As mentioned, it is expected that patients with colorectal cancer would have at least one endoscopy procedure prior to their diagnosis as endoscopy is the most common definitive diagnostic procedure. Fourteen percent of the patients in the study, however, did not have any endoscopy record in the gold standard. To examine the likelihood that endoscopies were missed, even in the gold standard, we explored clinical characteristics and other health service utilization of patients who did not have an endoscopy procedure identified in any of the data sources (n=230). About half of these patients presented with stage IV disease and about half had at least one colorectal-related symptom at a healthcare visit within one year prior to their colorectal cancer diagnosis. One would expect that patients who had colorectal-related symptoms prior to diagnosis would have had an endoscopy so it is possible that endoscopies for these patients (n=110) were incorrectly missed. Alternatively, it is possible that some of these patients were diagnosed via an alternative route such as by a CT scan that identified metastatic disease or as an emergency patient that went straight to surgery. The high percentage of patients with stage IV disease who did not have an endoscopy recorded makes these alternative diagnostic routes likely. Additionally, some patients may have had an endoscopy in another province. A minority of cancer patients receives treatment outside the province and some may receive some or all of their diagnostic work-up outside the province as well. Given these possible scenarios, it is likely that at least 100 to 125 patients (5–7.5%) of the total patient cohort did not have an endoscopy at all or in Alberta prior to their colorectal cancer diagnosis. The patients who received endoscopies within Alberta as part of the process in diagnosing colorectal cancer, therefore, seem to have been properly identified in the gold standard created for the study combining chart review and administrative data sources.

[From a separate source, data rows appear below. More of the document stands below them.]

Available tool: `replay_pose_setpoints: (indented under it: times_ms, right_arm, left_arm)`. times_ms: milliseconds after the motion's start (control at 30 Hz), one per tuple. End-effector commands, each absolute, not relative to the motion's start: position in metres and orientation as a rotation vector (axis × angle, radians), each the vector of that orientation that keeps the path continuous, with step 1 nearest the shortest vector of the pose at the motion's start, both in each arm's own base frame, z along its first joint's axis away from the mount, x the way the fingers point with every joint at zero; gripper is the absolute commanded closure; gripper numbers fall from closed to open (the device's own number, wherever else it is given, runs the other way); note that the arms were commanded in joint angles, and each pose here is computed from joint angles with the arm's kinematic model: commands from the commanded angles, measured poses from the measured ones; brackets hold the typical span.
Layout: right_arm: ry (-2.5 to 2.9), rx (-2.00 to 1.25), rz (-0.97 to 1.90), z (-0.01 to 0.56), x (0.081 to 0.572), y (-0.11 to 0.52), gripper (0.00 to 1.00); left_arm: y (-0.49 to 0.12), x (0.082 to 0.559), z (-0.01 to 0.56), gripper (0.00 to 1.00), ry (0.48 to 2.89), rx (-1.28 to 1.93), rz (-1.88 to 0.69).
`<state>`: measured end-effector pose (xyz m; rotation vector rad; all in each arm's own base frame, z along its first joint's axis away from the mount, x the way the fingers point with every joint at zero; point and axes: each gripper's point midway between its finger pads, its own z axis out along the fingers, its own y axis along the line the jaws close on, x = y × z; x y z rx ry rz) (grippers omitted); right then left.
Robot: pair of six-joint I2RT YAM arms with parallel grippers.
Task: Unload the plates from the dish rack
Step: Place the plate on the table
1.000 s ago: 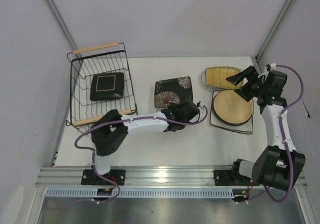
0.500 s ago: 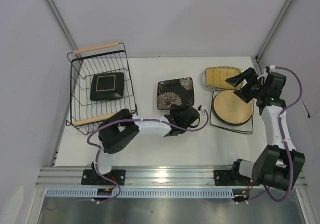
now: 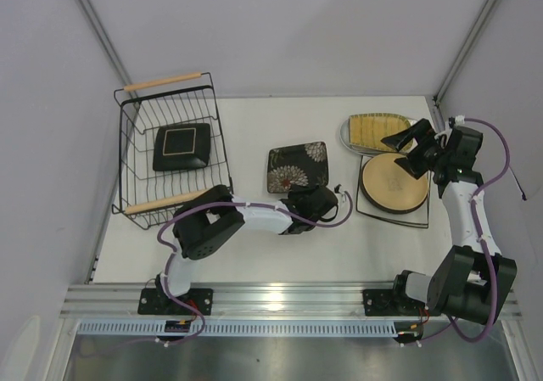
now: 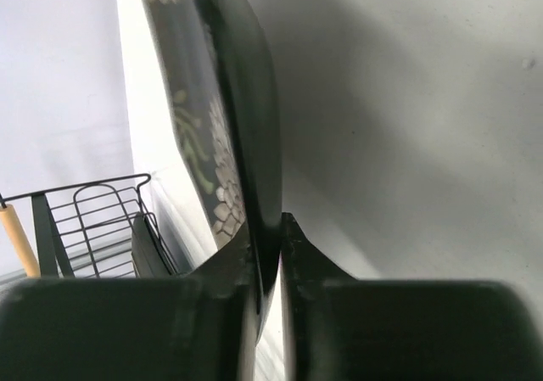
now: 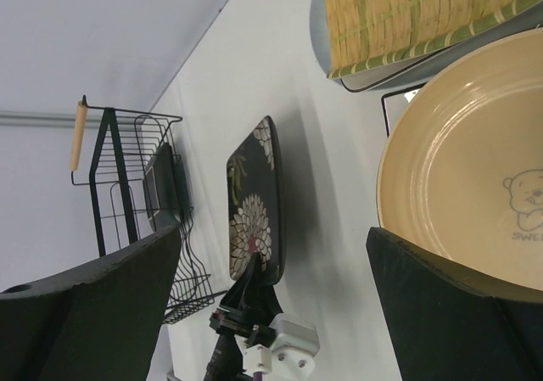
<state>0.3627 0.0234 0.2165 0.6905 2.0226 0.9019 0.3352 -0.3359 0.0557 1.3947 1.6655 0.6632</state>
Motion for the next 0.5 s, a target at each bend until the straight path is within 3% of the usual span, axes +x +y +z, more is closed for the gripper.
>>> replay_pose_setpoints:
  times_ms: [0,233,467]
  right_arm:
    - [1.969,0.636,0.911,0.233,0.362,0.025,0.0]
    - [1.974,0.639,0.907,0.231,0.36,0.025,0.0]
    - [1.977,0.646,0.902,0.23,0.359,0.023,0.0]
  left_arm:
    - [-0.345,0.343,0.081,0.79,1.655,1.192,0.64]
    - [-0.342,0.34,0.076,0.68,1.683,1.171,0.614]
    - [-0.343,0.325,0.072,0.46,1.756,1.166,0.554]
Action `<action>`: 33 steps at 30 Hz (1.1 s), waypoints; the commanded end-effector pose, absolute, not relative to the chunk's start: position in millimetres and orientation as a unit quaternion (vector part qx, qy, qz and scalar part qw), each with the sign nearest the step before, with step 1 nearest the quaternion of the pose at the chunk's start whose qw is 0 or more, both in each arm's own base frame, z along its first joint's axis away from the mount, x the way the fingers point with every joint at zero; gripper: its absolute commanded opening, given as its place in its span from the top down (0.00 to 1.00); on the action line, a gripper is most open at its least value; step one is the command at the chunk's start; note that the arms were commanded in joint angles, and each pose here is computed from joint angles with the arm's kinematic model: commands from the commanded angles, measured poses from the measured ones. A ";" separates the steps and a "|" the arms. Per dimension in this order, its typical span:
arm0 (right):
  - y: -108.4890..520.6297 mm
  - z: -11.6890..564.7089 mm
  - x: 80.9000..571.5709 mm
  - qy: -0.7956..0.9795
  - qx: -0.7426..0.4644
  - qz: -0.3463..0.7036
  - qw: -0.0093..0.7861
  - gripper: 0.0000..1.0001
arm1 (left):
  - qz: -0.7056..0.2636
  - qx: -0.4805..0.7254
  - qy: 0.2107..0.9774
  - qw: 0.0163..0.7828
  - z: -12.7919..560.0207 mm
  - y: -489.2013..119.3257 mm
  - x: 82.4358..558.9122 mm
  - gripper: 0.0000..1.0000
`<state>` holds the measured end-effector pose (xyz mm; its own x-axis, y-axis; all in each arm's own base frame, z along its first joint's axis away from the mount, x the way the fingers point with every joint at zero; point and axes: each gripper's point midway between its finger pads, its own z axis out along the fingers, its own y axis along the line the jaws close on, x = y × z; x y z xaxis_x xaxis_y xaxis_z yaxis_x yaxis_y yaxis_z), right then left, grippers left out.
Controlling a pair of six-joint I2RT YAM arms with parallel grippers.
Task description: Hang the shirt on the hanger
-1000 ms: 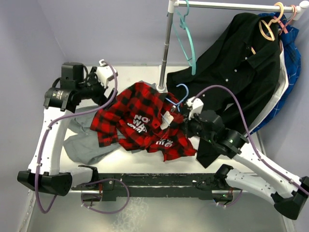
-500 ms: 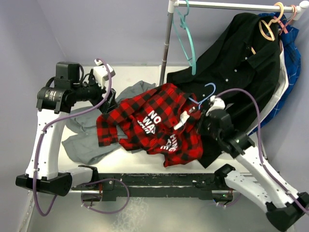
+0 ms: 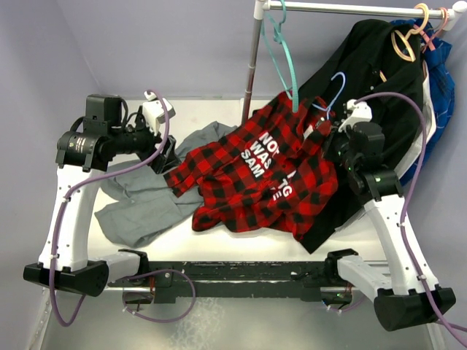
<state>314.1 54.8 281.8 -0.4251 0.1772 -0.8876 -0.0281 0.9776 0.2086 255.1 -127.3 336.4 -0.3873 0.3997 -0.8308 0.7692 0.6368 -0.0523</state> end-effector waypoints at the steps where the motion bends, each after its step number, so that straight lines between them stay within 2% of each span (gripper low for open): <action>1: 39.7 338.0 335.3 0.796 0.023 0.048 0.603 1.00 | -0.235 0.372 0.794 0.421 339.5 -133.1 250.6 0.01; 10: 12.2 389.2 365.5 0.768 0.040 0.006 0.639 1.00 | -0.246 0.378 0.792 0.412 334.3 -136.0 247.1 0.01; 19: -16.5 451.3 374.8 0.728 0.062 -0.016 0.683 1.00 | -0.246 0.380 0.793 0.408 331.6 -137.4 249.0 0.01; 33: -27.9 474.8 417.9 0.722 0.056 0.023 0.689 1.00 | -0.251 0.382 0.793 0.404 329.6 -138.8 250.6 0.01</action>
<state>407.2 -27.4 428.5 -0.1763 0.0996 -0.9793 0.0936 0.9921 0.0841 250.6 -135.0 323.9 -0.4112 0.4053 -0.8165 0.7914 0.6033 -0.0991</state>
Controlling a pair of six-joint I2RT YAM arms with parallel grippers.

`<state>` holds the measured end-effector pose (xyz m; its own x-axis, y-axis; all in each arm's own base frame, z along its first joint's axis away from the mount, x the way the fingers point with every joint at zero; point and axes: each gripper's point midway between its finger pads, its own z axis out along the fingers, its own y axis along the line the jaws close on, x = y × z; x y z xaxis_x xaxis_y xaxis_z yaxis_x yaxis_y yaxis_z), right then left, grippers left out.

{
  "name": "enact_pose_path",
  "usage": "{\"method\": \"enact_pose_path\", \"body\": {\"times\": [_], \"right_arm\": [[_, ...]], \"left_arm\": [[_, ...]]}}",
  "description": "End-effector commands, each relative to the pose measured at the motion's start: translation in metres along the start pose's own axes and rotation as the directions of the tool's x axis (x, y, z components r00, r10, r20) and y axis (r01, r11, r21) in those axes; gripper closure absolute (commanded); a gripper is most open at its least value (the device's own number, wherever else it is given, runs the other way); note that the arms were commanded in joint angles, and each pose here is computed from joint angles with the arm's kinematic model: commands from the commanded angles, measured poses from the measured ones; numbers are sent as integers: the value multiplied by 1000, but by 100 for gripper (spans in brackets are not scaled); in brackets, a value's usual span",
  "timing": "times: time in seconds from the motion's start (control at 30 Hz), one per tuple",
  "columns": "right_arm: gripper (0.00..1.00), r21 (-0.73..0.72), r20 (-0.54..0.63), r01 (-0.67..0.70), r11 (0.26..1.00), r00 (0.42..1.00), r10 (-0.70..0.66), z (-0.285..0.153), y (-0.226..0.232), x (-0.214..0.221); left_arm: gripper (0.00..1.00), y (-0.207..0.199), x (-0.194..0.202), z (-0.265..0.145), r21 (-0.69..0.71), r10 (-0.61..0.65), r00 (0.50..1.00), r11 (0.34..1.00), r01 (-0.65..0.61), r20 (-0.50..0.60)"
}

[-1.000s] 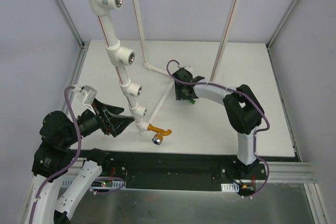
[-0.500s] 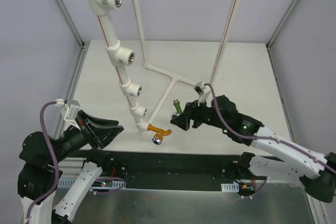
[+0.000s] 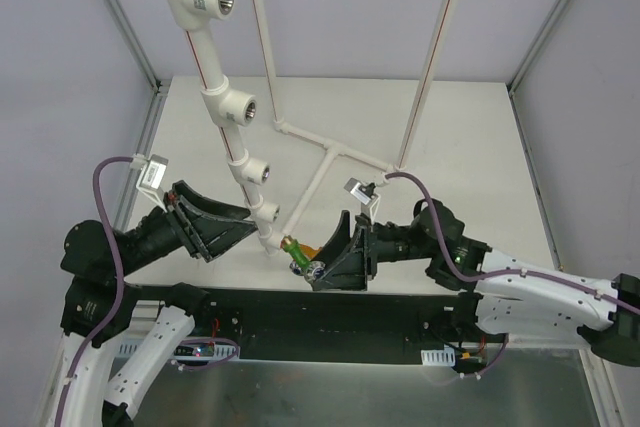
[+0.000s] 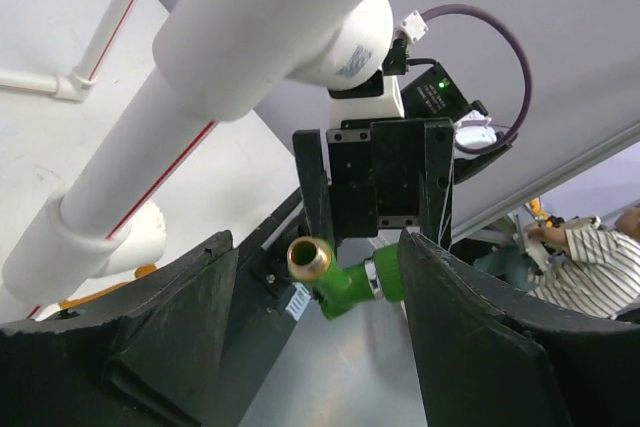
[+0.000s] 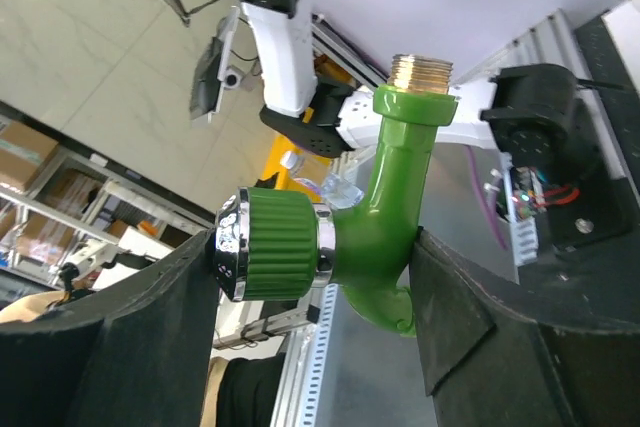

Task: Install the water faucets
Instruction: Pick up the water faucet from the center of the board.

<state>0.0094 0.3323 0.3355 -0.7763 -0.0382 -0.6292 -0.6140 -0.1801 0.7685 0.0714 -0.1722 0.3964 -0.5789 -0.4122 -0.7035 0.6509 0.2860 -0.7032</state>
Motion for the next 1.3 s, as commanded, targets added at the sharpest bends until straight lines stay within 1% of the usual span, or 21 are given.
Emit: {"method": "enact_pose_path", "body": {"times": [0.0, 0.17, 0.27, 0.4, 0.57, 0.83, 0.87, 0.97, 1.03, 1.07, 1.1, 1.13, 1.17, 1.2, 1.23, 1.27], "right_arm": [[100, -261, 96, 99, 960, 992, -76, 12, 73, -37], [100, -307, 129, 116, 945, 988, -80, 30, 83, -50], [100, -329, 142, 122, 936, 987, -78, 34, 89, -55], [100, -313, 157, 123, 942, 985, -77, 41, 85, -60], [100, -301, 153, 115, 947, 986, -71, 51, 79, -63], [100, -252, 174, 130, 959, 981, -88, 64, 67, -71], [100, -242, 180, 131, 961, 980, -88, 65, 65, -73], [100, -221, 192, 139, 965, 977, -97, 69, 60, -76], [100, -201, 191, 143, 969, 976, -104, 72, 55, -76], [100, -191, 193, 146, 971, 975, -108, 73, 53, -77], [99, -175, 193, 147, 974, 975, -113, 74, 50, -77], [97, -159, 198, 150, 976, 973, -117, 74, 47, -79], [93, -133, 198, 156, 979, 972, -128, 74, 42, -78], [75, -96, 203, 172, 980, 968, -149, 73, 36, -79], [62, -56, 206, 185, 981, 964, -170, 72, 30, -79], [53, -8, 213, 206, 979, 956, -200, 69, 22, -80]], "left_arm": [[33, -28, -15, 5, 129, 18, 1000, 991, -21, 24], [32, -23, -11, 10, 154, -28, 1000, 988, 26, 11], [31, -21, -8, 10, 154, -34, 999, 987, 33, 5], [31, -18, -8, 12, 160, -52, 999, 986, 51, 2], [31, -25, -13, 13, 201, -66, 998, 978, 61, 18], [34, -28, -11, 12, 227, -87, 996, 970, 82, 11], [37, -28, -11, 12, 228, -90, 996, 970, 86, 7], [53, -31, -10, 11, 237, -87, 996, 968, 84, 2], [71, -32, -10, 11, 243, -88, 996, 966, 86, -2], [86, -33, -10, 11, 247, -88, 996, 965, 86, -2], [98, -32, -11, 12, 247, -90, 996, 965, 88, -3], [100, -34, -11, 11, 249, -89, 996, 965, 86, 0], [100, -35, -12, 11, 251, -86, 996, 964, 83, 3], [100, -34, -13, 10, 249, -90, 996, 965, 85, 11], [100, -34, -15, 10, 246, -98, 995, 965, 89, 23], [100, -34, -17, 10, 241, -107, 993, 966, 94, 43]]}}
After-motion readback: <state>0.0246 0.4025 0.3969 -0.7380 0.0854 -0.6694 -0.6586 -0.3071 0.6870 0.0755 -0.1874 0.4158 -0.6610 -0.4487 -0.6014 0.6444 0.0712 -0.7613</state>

Usually the gold standard for validation of administrative data is a disease registry database or medical records [10, 12, 18, 22, 30, 31]. We chose to combine the information from chart review and each administrative dataset because of recognized limitations to each data source on its own for identifying endoscopies and potential inaccuracies of dates. Additionally, because it is expected that all but a small minority of patients diagnosed with colorectal cancer would have at least one endoscopy in the year prior to diagnosis we were confident that the probability of a false positive in any data source would be negligible. The findings of this study with respect to completeness and accuracy of data sources should be generalizable across Canada and in other jurisdictions in which endoscopies are reimbursed via fee-for-service and similar datasets exist. This is because in Canada, the inpatient and outpatient databases are standardized nationally, even though they are prepared provincially, and have ongoing quality assessments made to them nationally [32]. Furthermore, we expect the methodology for creating a gold standard to be appropriate in similar scenarios in which the procedure is well-defined, is expected to occur in the majority of the population, and for which a true gold standard does not exist. In the absence of an official registry database for endoscopy procedures, physician billing combined with hospital data is the most complete source of information to identify endoscopies.